In May 2016, a Twitter account with the handle @WomenForCohen popped up, with the bio, “Women who love and support Michael Cohen. Strong, pit bull, sex symbol, no nonsense, business oriented, and ready to make a difference!” And for several months, the account posted pictures of Donald Trump’s then-attorney alongside hashtags like #mcm and #fangirl, and retweeted posts by Michael Cohen himself and other accounts praising him.
But suddenly, that December, the tweets mysteriously stopped, and we now know why: The account was run by an IT firm called RedFinch Solutions LLC — which Cohen had reportedly hired to tweet about his looks (and then never paid the full fee).
The revelation stems from a new report by The Wall Street Journal, which states that in 2015, Cohen gave RedFinch owner John Gauger a Walmart bag with upward of $13,000 in cash — and a boxing glove purportedly worn by an MMA fighter — to rig online polls in Trump’s favor. According to the WSJ, Gauger had asked for $50,000 for the job but never received the rest of it. (Cohen reportedly asked Trump in early 2017 for a reimbursement to cover RedFinch’s fee). Cohen said in a Thursday tweet that he did this “at the direction of and for the sole benefit” of Trump.
Beyond the poll rigging, the WSJ report delved into Gauger’s other work for Cohen, namely, the Twitter account intended to “elevate his profile”:
During the presidential race, Mr. Cohen also asked Mr. Gauger to create a Twitter account called @WomenForCohen. The account, created in May 2016 and run by a female friend of Mr. Gauger, described Mr. Cohen as a “sex symbol,” praised his looks and character, and promoted his appearances and statements boosting Mr. Trump’s candidacy.
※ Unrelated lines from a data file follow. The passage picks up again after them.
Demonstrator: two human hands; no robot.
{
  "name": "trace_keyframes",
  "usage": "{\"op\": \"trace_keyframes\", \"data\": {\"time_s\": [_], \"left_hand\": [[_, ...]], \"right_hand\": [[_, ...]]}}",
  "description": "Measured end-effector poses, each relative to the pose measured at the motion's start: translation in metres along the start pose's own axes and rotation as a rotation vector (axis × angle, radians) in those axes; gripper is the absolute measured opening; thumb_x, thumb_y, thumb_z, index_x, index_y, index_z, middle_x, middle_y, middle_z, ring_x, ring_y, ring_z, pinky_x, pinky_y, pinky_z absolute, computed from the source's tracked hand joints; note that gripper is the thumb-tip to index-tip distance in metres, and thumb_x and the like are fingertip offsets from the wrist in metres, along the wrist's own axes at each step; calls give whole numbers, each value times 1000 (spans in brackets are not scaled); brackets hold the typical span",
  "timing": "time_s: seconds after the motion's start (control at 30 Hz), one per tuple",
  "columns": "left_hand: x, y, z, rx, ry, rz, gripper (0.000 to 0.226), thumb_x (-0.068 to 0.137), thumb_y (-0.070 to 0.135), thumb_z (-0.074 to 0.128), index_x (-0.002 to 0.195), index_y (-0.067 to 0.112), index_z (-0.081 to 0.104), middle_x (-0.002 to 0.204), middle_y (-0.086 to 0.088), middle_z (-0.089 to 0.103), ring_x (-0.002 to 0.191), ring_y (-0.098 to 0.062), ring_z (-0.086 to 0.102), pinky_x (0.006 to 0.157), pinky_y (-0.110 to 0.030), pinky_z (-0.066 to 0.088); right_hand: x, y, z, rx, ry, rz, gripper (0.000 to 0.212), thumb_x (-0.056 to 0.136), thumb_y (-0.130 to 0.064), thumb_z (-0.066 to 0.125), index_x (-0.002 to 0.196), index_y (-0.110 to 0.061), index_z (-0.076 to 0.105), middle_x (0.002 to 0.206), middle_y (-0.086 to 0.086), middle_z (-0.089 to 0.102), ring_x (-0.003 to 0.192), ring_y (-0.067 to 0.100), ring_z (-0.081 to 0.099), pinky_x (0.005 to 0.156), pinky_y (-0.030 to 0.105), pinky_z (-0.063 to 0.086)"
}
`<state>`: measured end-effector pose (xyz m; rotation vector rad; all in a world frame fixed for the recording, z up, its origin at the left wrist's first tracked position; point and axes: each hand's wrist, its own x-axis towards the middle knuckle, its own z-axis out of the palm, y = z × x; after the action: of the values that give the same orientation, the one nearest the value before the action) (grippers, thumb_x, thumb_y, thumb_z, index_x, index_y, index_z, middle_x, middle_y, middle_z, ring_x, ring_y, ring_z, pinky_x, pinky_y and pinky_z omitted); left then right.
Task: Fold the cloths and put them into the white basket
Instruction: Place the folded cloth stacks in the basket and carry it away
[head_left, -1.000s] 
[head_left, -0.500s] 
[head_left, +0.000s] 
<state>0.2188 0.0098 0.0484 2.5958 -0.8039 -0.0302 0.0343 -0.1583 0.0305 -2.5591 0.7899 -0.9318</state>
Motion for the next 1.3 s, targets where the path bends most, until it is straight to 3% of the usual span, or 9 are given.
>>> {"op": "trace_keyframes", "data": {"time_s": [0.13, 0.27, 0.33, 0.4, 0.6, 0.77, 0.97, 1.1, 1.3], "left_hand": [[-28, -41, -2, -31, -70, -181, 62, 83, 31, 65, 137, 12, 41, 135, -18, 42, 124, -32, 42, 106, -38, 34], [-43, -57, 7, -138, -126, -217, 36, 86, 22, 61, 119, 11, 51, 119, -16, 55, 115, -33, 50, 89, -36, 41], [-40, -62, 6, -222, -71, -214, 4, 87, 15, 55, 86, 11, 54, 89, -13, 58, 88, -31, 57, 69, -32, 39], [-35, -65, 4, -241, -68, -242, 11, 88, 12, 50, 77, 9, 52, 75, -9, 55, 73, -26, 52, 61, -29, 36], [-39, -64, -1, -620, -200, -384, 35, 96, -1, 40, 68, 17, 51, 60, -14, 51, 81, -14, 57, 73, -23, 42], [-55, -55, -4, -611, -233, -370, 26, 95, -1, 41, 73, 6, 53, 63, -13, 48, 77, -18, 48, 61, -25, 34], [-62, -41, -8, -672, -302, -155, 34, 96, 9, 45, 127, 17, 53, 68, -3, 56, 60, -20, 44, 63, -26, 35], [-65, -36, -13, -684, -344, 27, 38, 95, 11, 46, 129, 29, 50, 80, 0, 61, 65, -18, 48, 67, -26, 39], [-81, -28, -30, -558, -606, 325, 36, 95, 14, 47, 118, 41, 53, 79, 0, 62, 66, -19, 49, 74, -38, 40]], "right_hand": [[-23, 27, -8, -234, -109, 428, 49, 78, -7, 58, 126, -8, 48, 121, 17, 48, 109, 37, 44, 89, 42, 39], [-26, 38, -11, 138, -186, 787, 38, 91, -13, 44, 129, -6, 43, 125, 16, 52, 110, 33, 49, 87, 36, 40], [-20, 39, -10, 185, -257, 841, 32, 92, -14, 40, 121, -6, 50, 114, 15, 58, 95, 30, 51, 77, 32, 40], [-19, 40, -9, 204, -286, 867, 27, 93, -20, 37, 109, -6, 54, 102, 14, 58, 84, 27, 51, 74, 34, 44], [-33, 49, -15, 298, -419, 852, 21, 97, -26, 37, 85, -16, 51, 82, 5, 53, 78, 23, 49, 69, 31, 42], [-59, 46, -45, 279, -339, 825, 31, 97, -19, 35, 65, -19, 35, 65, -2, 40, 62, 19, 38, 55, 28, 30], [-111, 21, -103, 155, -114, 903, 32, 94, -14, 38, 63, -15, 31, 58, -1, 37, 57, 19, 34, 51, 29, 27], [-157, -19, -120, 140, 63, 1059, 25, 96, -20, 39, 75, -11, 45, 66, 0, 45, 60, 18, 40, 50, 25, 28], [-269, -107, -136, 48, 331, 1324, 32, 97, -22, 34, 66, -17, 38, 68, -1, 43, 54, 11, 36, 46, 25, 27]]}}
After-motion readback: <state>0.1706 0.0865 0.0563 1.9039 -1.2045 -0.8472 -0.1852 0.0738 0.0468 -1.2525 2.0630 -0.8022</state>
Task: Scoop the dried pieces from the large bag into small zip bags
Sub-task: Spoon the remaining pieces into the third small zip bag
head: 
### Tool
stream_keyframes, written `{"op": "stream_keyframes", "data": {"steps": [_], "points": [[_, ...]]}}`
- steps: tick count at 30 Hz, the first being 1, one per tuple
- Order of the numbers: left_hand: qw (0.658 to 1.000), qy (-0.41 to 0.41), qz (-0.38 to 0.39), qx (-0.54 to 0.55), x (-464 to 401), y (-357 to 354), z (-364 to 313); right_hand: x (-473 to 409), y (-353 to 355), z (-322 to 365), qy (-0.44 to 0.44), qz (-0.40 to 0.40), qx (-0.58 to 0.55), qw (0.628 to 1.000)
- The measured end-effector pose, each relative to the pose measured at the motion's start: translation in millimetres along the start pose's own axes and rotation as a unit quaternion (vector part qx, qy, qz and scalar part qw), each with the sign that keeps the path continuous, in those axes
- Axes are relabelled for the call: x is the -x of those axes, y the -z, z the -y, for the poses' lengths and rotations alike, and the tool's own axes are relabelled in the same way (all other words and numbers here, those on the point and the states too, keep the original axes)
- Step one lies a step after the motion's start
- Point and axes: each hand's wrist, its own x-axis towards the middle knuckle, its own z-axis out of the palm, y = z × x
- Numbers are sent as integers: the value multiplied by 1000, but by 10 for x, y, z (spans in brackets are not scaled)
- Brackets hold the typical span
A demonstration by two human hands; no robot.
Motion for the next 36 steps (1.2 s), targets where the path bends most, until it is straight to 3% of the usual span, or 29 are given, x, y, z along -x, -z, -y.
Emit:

And wouldn’t you know, as of Thursday morning, the Twitter account is still alive. Though it hasn’t posted anything since December 2016, you can still breeze through the 789 tweets, many of which are devoted to Cohen’s appearance. Here’s a sample below:
In an age where the internet will get horny for just about anyone — including but not limited to James Comey, Robert Mueller, and a variety of actual animals — one can understand why Cohen might believe that he could reverse-engineer a sudden and surprising thirst for himself. It, obviously, did not work: As of press time, the account has just over 800 followers, and it feels doubtful that the disgraced lawyer has been anyone’s #mcm since it quietly closed in December 2016.